ASSIGNED TASK -> Return, verbatim and in full, the records that follow, but not their pictures.

DATA SUPPLIED ->
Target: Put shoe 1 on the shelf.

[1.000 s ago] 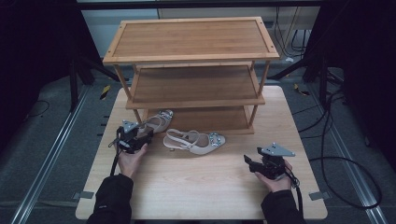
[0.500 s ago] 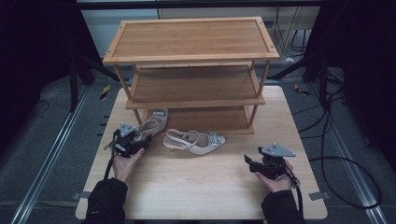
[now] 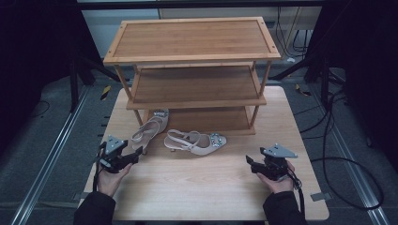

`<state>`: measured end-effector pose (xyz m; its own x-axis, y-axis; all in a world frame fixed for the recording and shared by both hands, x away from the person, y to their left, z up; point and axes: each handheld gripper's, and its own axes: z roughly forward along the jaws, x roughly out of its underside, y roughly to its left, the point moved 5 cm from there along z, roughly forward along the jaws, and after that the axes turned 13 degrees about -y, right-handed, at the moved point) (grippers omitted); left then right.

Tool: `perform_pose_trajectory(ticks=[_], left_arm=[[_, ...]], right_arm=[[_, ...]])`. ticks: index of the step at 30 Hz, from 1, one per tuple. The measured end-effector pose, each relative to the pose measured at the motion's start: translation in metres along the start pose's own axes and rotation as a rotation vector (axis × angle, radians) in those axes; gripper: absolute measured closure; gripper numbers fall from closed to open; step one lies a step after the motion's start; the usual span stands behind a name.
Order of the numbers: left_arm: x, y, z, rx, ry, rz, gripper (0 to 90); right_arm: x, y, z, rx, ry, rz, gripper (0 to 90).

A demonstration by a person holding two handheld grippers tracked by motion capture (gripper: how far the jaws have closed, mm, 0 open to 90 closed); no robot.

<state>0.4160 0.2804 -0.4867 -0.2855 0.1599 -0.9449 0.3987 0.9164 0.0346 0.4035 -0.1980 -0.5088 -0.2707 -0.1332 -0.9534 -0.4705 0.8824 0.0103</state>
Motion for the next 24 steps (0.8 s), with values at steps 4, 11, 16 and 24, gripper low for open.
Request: perform_pose_trajectory(ticks=[4, 11, 16, 24], left_arm=[[0.012, -0.002, -0.002, 0.02, 0.027, -0.003, 32.7], [0.023, -0.007, 0.017, 0.05, 0.096, 0.005, 48.5], [0.025, -0.007, 0.026, 0.052, 0.096, -0.003, 61.0], [0.025, -0.004, 0.03, 0.052, 0.093, -0.021, 74.3]], right_arm=[[0.0, 0.0, 0.0, 0.001, 0.0, -0.001, 32.6], [0.0, 0.001, 0.0, -0.002, 0.0, -0.003, 32.8], [0.001, 0.001, 0.001, -0.004, 0.005, -0.004, 33.1], [0.001, 0.002, 0.002, -0.009, 0.009, -0.002, 33.4]])
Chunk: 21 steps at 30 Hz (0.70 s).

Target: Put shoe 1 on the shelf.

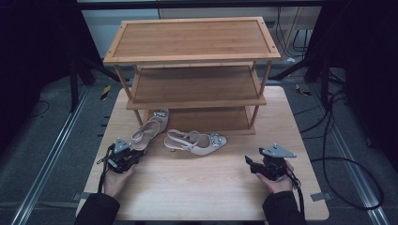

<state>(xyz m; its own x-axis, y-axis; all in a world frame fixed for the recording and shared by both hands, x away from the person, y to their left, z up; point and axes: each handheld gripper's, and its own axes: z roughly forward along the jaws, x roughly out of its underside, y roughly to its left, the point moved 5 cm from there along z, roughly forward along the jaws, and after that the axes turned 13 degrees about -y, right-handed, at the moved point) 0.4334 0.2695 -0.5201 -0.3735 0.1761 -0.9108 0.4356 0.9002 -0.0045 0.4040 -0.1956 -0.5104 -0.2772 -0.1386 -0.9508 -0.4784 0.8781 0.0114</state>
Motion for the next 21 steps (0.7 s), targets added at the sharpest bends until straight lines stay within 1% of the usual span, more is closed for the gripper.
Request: perform_pose_trajectory(ticks=[4, 6, 8, 10, 12, 14, 16, 17, 18, 20, 21], left_arm=[[-0.001, -0.002, 0.002, 0.005, -0.001, 0.004, 75.9], [-0.003, -0.002, 0.003, 0.008, 0.003, -0.001, 77.0], [-0.009, -0.004, 0.004, 0.017, -0.008, -0.006, 77.5], [-0.013, -0.005, 0.008, 0.023, -0.005, -0.009, 78.4], [-0.012, -0.006, 0.01, 0.032, 0.0, -0.011, 78.6], [-0.01, -0.007, 0.012, 0.03, 0.016, 0.01, 78.9], [-0.011, -0.008, 0.012, 0.029, 0.016, 0.013, 79.1], [-0.012, -0.007, 0.012, 0.028, 0.008, 0.01, 79.3], [-0.018, -0.006, 0.012, 0.025, 0.003, -0.003, 79.3], [-0.025, -0.005, 0.014, 0.021, -0.015, -0.013, 79.2], [-0.027, -0.006, 0.016, 0.027, -0.027, -0.02, 79.2]], right_arm=[[0.0, 0.0, 0.001, 0.0, 0.001, -0.003, 33.7], [0.0, 0.0, 0.001, 0.0, 0.001, -0.001, 33.8], [0.001, 0.0, 0.001, 0.0, 0.004, -0.001, 33.9], [0.001, 0.0, 0.001, 0.0, 0.003, -0.001, 34.0], [0.0, 0.0, 0.001, 0.0, 0.0, -0.001, 34.1], [0.0, 0.0, 0.0, -0.001, 0.0, 0.001, 34.2], [0.001, 0.0, 0.001, 0.0, 0.002, 0.001, 34.3], [0.001, 0.001, 0.001, -0.003, 0.004, 0.003, 34.3], [0.001, 0.001, 0.002, -0.003, 0.002, -0.005, 34.4], [0.001, 0.001, 0.002, -0.005, 0.005, -0.005, 34.4], [0.001, 0.001, 0.002, -0.005, 0.004, -0.005, 34.5]])
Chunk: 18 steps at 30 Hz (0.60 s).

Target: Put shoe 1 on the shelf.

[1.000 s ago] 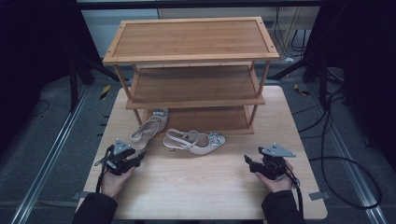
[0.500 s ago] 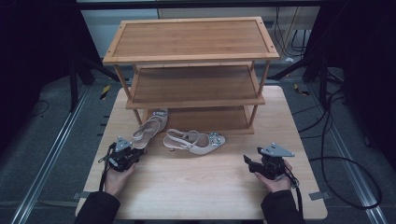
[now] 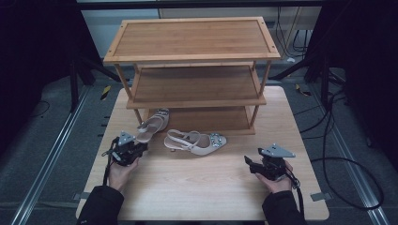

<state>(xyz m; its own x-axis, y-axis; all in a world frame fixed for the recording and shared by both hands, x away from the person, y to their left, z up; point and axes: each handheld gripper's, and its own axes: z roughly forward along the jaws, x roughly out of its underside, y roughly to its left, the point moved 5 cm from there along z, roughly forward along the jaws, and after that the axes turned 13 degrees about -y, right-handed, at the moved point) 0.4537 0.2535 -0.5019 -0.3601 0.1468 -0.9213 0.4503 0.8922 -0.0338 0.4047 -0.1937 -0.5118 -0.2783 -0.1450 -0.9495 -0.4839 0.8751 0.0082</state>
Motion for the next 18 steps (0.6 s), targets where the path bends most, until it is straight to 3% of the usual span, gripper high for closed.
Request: perform_pose_trajectory(ticks=[4, 10, 15, 16, 18], left_arm=[[-0.002, -0.005, 0.008, 0.004, 0.018, 0.013, 79.3], [-0.014, -0.013, 0.026, 0.008, 0.007, -0.004, 79.2], [-0.022, -0.011, 0.037, -0.004, 0.0, -0.01, 79.4], [-0.025, -0.009, 0.042, -0.017, -0.02, -0.018, 79.4], [-0.024, -0.007, 0.048, -0.022, -0.008, -0.023, 79.5]], right_arm=[[0.0, -0.001, 0.0, 0.004, -0.004, 0.001, 34.5], [0.0, -0.001, 0.0, 0.001, -0.002, 0.001, 34.7], [0.0, -0.001, 0.0, 0.001, -0.004, 0.0, 34.9], [0.001, -0.001, -0.001, -0.001, -0.001, 0.008, 35.0], [0.001, -0.001, -0.001, -0.001, -0.001, 0.004, 35.2]])
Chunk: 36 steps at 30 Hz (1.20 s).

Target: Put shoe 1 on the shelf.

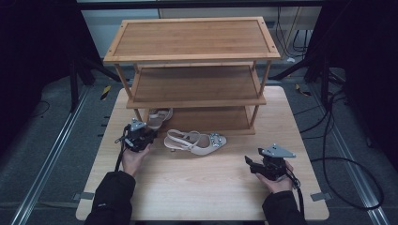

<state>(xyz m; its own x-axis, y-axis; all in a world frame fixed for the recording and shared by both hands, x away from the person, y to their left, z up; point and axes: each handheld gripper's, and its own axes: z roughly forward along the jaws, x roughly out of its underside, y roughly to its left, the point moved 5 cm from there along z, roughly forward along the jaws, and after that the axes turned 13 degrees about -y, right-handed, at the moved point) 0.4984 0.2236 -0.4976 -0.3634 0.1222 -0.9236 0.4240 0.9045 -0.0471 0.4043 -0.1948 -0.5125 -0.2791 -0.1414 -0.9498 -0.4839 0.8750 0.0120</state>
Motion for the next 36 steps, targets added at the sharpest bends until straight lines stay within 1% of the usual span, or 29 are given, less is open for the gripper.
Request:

YOUR SOLUTION ->
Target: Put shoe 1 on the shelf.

[1.000 s ago] 
[0.500 s ago] 
[now] 

`<state>`: measured end-effector pose (xyz m; its own x-axis, y-axis; all in a world frame fixed for the recording and shared by both hands, x away from the person, y to their left, z up; point and axes: each handheld gripper's, and its own axes: z roughly forward along the jaws, x roughly out of its underside, y roughly to its left, the point moved 5 cm from there along z, roughly forward along the jaws, and after that the axes turned 13 degrees about -y, right-handed, at the moved point) (grippers omitted); left then right.

Tool: `perform_pose_trajectory(ticks=[_], left_arm=[[_, ...]], right_arm=[[_, ...]])`. ticks: index of the step at 30 Hz, from 1, one per tuple. The measured end-effector pose, each relative to the pose measured at the motion's start: translation in metres along the start pose's own axes and rotation as a rotation vector (axis × angle, radians) in those axes; gripper: absolute measured closure; gripper numbers fall from closed to open; step one lies a step after the motion's start; the usual span stands behind a name.
Order of the numbers: left_arm: x, y, z, rx, ry, rz, gripper (0 to 90); right_arm: x, y, z, rx, ry, rz, gripper (0 to 90).

A demonstration by a person holding two handheld grippers tracked by motion capture (gripper: how far the jaws have closed, mm, 0 open to 90 closed); no robot.

<state>0.4160 0.2804 -0.4867 -0.2855 0.1599 -0.9449 0.3987 0.9164 0.0346 0.4035 -0.1980 -0.5088 -0.2707 -0.1332 -0.9534 -0.4705 0.8824 0.0103</state>
Motion for the next 24 steps (0.8 s), with values at steps 4, 11, 16 and 24, gripper low for open.
Request: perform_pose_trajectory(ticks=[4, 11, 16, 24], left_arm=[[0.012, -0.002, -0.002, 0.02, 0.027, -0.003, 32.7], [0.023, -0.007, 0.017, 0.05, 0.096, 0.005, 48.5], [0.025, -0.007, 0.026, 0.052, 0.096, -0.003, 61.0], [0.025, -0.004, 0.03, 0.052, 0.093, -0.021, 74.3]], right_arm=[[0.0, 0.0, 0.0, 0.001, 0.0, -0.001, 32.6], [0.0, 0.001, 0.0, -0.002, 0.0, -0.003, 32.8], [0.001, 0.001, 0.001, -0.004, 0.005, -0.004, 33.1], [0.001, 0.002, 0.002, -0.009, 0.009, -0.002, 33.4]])
Chunk: 21 steps at 30 Hz (0.70 s).

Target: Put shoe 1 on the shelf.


<state>(xyz m; its own x-axis, y-axis; all in a world frame fixed for the recording and shared by both hands, x away from the person, y to their left, z up; point and axes: each handheld gripper's, and its own axes: z roughly forward along the jaws, x roughly out of its underside, y roughly to its left, the point moved 5 cm from there along z, roughly forward along the jaws, and after that the axes turned 13 degrees about -y, right-handed, at the moved point) 0.4334 0.2695 -0.5201 -0.3735 0.1761 -0.9108 0.4356 0.9002 -0.0045 0.4040 -0.1956 -0.5104 -0.2772 -0.1386 -0.9508 -0.4784 0.8781 0.0114</state>
Motion for the next 21 steps (0.7 s), targets added at the sharpest bends until straight lines stay within 1% of the usual span, more is closed for the gripper.
Request: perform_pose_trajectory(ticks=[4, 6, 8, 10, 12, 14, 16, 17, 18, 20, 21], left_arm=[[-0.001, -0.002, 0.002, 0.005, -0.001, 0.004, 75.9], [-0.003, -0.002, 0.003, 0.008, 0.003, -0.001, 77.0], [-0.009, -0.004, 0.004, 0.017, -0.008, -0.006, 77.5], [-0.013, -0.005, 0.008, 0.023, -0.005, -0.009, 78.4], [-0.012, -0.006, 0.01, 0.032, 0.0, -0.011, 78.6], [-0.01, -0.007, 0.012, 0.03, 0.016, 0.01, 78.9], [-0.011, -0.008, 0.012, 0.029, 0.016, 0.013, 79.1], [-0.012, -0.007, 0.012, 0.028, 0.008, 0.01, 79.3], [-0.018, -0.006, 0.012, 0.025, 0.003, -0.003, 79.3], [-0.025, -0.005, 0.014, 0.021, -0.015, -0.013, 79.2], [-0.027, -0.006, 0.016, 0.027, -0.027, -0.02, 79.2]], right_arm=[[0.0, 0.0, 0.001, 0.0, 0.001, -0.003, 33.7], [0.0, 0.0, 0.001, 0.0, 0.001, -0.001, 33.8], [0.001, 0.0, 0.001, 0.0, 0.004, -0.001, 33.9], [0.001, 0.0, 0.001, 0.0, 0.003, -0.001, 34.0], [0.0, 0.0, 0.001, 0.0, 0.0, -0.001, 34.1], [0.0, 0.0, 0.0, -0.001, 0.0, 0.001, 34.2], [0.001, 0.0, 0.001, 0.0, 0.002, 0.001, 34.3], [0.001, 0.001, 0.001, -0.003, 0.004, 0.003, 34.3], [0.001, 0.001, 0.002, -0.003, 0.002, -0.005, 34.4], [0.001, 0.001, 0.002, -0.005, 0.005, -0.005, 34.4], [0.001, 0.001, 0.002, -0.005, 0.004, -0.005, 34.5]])
Chunk: 18 steps at 30 Hz (0.60 s).

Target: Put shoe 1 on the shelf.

[1.000 s ago] 
[0.500 s ago] 
[now] 

<state>(xyz m; its own x-axis, y-axis; all in a world frame fixed for the recording and shared by both hands, x away from the person, y to their left, z up; point and axes: each handheld gripper's, and its own axes: z roughly forward along the jaws, x roughly out of its underside, y roughly to its left, the point moved 5 cm from there along z, roughly forward along the jaws, and after that the axes turned 13 degrees about -y, right-handed, at the moved point) 0.4537 0.2535 -0.5019 -0.3601 0.1468 -0.9213 0.4503 0.8922 -0.0338 0.4047 -0.1937 -0.5118 -0.2783 -0.1450 -0.9495 -0.4839 0.8751 0.0082</state>
Motion for the next 18 steps (0.6 s), targets where the path bends most, until it is straight to 3% of the usual span, gripper high for closed.
Request: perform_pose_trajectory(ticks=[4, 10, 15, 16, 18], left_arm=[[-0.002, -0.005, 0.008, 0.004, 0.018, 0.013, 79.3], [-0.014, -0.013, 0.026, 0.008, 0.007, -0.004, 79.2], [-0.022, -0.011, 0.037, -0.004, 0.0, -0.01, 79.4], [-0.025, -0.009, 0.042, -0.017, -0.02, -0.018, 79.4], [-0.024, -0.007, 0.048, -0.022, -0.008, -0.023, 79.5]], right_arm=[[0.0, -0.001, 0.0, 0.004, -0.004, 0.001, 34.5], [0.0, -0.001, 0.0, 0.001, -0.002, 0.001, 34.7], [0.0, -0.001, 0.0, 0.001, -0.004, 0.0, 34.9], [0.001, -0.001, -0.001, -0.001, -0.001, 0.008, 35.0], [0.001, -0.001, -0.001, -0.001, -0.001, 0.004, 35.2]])
Chunk: 36 steps at 30 Hz (1.20 s).

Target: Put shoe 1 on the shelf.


<state>(xyz m; its own x-axis, y-axis; all in a world frame fixed for the recording and shared by both hands, x away from the person, y to their left, z up; point and axes: each handheld gripper's, and its own axes: z roughly forward along the jaws, x roughly out of its underside, y roughly to its left, the point moved 5 cm from there along z, roughly forward along the jaws, and after that the axes turned 13 degrees about -y, right-handed, at the moved point) 0.4984 0.2236 -0.4976 -0.3634 0.1222 -0.9236 0.4240 0.9045 -0.0471 0.4043 -0.1948 -0.5125 -0.2791 -0.1414 -0.9498 -0.4839 0.8750 0.0120</state>
Motion for the next 36 steps, targets added at the sharpest bends until straight lines stay within 1% of the usual span, or 29 are given, less is open for the gripper.
Request:

There is no more to add to the answer.